Summary: After loading facets, CPU runs high at idle even with a fair
bit of memory left - is this expected? And can someone sanity check my
field cache sizes?
My pseudo-operational cluster consists of 3 nodes, each with 10GB of
memory allocated (and mlockall set - in any case I have no swap space)
When my entire document set is loaded (2.5M top-level documents,
various embedded and nested sub-objects), bigdesk shows the store
sizes as: 6.1GB, 4.3GB and 3.7GB (these sizes vary from re-index to re-
index as you'd expect, but that sort of distribution is typical). Each
shard has 1 replica (60 shards in total).
The fun starts when I start to run facets.
First off, I perform a term facet over all geo elements stored in the
documents (the "total" field = 2163442). In terms of field cache, the
3 nodes then have the following usage: 2.8GB, 2.5GB, 1GB
First question: does that seem about right for the field cache taken
up by 2M 14-character strings? That comes out as ~3KB per geo field
instance, much more per unique token value.

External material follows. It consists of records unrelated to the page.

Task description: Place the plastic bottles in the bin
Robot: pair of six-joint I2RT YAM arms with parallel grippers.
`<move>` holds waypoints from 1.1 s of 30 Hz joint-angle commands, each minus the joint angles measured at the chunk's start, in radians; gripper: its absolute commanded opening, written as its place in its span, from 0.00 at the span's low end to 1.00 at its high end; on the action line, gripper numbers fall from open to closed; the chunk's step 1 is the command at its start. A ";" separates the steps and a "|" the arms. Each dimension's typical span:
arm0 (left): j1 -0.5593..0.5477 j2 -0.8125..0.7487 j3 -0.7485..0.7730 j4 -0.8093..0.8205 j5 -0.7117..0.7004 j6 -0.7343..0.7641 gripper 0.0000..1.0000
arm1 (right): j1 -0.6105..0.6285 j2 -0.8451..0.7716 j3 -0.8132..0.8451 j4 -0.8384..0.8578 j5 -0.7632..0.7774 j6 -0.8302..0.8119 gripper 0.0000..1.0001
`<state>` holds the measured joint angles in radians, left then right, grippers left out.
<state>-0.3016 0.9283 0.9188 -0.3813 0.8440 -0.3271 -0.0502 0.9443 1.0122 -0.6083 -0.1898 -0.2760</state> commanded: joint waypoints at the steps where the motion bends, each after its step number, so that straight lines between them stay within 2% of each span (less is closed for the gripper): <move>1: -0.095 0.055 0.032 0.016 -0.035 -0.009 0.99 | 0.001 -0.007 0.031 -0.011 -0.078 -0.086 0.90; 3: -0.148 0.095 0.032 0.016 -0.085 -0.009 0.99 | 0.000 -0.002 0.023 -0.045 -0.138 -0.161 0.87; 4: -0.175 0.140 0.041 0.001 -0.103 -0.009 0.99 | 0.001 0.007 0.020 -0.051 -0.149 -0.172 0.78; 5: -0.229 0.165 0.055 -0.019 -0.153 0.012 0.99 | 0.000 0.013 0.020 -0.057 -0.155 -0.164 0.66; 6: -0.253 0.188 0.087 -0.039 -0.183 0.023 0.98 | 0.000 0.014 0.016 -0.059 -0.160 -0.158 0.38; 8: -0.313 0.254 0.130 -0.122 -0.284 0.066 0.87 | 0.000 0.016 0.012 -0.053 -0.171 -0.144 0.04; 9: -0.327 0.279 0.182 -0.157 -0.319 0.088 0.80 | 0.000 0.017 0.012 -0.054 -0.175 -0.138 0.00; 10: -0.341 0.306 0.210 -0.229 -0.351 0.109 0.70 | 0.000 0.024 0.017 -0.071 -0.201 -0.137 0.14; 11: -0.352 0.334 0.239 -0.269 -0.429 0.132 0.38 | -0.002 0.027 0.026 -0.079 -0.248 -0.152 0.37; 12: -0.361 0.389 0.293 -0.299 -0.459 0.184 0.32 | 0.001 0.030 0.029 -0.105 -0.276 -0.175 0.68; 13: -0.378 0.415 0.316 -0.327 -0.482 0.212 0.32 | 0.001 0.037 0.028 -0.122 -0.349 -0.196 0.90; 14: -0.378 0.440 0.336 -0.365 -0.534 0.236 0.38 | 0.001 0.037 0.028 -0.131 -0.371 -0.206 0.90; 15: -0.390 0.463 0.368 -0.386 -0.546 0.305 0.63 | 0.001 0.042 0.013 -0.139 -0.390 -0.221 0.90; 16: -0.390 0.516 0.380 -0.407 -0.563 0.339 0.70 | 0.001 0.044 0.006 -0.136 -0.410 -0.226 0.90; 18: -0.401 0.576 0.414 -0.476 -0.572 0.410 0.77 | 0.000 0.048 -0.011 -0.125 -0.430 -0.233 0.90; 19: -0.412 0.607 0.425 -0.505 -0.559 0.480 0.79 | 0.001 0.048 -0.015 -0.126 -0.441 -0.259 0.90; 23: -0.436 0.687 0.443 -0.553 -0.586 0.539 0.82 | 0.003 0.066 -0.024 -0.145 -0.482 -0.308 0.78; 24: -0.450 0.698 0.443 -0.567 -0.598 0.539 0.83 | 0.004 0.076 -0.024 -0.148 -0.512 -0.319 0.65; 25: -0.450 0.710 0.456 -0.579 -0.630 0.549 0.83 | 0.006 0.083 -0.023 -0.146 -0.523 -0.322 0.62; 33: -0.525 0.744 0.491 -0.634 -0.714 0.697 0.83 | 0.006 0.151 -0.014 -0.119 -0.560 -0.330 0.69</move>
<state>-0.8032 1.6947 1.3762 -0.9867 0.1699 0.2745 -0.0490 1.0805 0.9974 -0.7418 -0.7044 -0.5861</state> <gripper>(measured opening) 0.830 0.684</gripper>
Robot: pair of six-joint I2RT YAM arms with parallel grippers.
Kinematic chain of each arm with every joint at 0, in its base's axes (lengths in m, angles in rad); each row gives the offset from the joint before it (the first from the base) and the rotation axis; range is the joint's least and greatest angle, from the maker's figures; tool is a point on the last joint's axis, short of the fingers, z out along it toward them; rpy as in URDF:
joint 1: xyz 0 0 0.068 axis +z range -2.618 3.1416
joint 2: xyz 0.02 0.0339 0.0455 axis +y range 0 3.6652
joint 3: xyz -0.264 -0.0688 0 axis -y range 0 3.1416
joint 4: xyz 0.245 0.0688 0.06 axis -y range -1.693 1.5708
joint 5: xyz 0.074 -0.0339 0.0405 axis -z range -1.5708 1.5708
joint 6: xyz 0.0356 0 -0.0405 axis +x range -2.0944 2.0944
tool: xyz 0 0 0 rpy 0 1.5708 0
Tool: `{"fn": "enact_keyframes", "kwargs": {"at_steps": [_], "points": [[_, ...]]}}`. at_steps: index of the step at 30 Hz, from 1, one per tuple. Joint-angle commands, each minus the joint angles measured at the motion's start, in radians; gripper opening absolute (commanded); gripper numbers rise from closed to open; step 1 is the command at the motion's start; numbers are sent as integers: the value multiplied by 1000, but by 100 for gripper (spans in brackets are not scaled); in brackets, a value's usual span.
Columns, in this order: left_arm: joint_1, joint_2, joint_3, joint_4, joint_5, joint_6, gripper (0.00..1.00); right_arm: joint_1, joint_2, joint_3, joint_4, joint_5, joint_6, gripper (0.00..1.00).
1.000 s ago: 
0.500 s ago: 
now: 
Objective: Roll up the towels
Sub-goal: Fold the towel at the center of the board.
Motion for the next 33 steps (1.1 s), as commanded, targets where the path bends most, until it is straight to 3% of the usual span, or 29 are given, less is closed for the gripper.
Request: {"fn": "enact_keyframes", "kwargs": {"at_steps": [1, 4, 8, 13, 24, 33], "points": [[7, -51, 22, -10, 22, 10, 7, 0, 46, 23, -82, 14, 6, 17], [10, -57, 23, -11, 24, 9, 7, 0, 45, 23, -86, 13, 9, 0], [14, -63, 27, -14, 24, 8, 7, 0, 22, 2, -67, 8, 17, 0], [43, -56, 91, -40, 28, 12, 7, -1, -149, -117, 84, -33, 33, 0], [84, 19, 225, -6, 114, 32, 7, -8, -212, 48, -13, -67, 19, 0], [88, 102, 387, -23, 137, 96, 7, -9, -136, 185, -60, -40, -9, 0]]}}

Next I perform a term facet on a different string field (average
length ~64B), part of a "nested" object ("total"=1809227). This
increases the field cache usage to: 6.3GB, 3.3GB and 2.8GB.
Looking at "top" on the three nodes, they have the following memory
usage (Virt/Res in GB): 10.1/8.1, 10.1/6.2, 10.1/5.8.
The node with 10.1/8.1 now uses 40% CPU at idle. Nothing is logged
(debug level), and none of the timed events in nodes stats show
anything unusual. Queries still return normally, though performance is
noticeably degraded (the average search time jumps by 1s or so).
I tried running "index.cache.field.type" as both "resident" (ie
default) and "soft". The behavior seems the same in both cases.
For what it's worth, the "offending" node contains all 10 shards from
the largest index, though only 3 of them are "primary".
Second question: Is this expected behavior?
Bonus questions: If so, does it just indicate it's time to add a new
node or do I have any other options left? Is there any other way of
detecting this state other than monitoring CPU trends (ie to send an
alert email out)?
Many thanks for any insight anyone can provide!